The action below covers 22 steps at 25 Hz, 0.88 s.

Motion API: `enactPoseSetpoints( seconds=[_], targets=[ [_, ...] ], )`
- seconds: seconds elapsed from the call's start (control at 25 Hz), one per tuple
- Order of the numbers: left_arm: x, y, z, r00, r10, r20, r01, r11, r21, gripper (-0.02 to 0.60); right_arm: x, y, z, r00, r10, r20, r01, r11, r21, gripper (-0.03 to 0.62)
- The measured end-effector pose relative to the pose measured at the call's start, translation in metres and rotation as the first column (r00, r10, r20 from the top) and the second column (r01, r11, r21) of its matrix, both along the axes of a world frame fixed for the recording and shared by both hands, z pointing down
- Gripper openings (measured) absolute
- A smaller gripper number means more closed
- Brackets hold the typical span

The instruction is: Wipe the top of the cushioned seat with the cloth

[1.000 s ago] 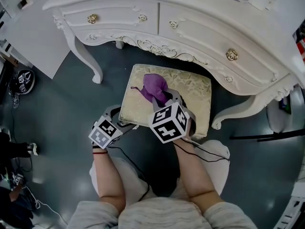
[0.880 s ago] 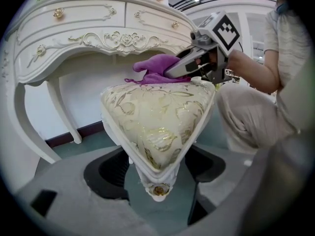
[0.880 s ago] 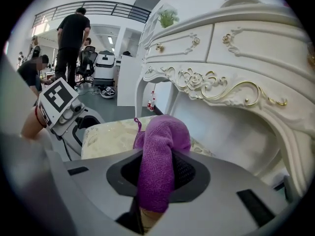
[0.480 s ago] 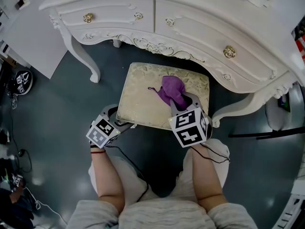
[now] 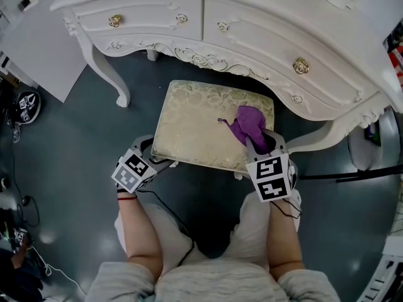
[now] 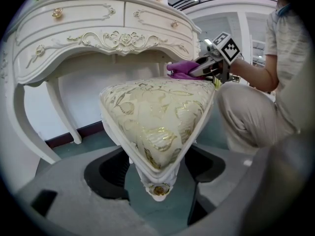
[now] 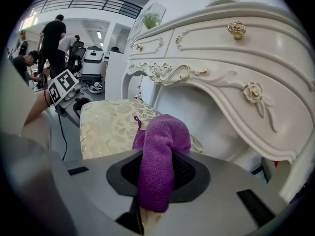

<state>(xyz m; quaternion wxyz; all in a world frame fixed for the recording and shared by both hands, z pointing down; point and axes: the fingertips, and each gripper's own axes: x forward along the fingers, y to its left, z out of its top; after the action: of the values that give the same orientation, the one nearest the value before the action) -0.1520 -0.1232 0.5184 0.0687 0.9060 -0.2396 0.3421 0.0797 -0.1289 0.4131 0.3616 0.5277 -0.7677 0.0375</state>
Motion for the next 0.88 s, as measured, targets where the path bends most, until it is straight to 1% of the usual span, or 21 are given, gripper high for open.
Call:
enactPoseSetpoints(
  seconds=[0.4, 0.56, 0.68, 0.76, 0.88],
  targets=[
    [0.000, 0.001, 0.000, 1.000, -0.001, 0.008, 0.001, 1.000, -0.003, 0.362, 0.034, 0.018, 0.000, 0.998, 0.048, -0.034, -0.048, 0.999, -0.011, 0.089],
    [0.000, 0.001, 0.000, 1.000, -0.001, 0.009, 0.001, 1.000, -0.001, 0.362, 0.050, 0.027, 0.001, 0.995, 0.077, -0.060, -0.079, 0.997, -0.016, 0.089],
    [0.000, 0.001, 0.000, 1.000, 0.001, 0.007, -0.001, 1.000, -0.002, 0.363, 0.063, 0.038, 0.005, 0.990, 0.104, -0.090, -0.108, 0.994, -0.036, 0.089],
    [0.000, 0.001, 0.001, 1.000, 0.003, 0.006, -0.003, 1.000, -0.002, 0.364, 0.067, 0.047, 0.005, 0.990, 0.112, -0.084, -0.115, 0.993, -0.036, 0.089],
    [-0.001, 0.000, 0.002, 1.000, 0.005, 0.014, -0.005, 1.000, -0.002, 0.362, 0.065, 0.057, -0.005, 0.991, 0.126, -0.042, -0.126, 0.992, 0.000, 0.089]
  ],
)
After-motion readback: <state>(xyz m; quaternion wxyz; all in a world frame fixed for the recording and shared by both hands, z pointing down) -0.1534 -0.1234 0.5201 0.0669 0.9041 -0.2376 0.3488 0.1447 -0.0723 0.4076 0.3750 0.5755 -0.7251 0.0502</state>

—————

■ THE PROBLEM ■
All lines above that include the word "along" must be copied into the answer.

■ ANSWER BOX ■
- The measured end-effector pose relative to the pose measured at the call's start, translation in metres and rotation as the first column (r00, r10, r20 from the top) and the second column (r01, r11, r21) of its matrix, both along the axes of a world frame fixed for the recording and shared by both hands, z pointing down
<state>(xyz m; quaternion wxyz; all in a world frame fixed for the recording and shared by both hands, z pointing down; point and axes: the fingertips, and each gripper's own axes: x forward along the fingers, y to its left, z out of its top; after the action: of the values that give the same orientation, the one nearest the value before the action) -0.1520 -0.1232 0.5184 0.0687 0.9060 -0.2396 0.3421 0.0797 -0.1289 0.4131 0.3616 0.5277 -0.7677 0.0375</state>

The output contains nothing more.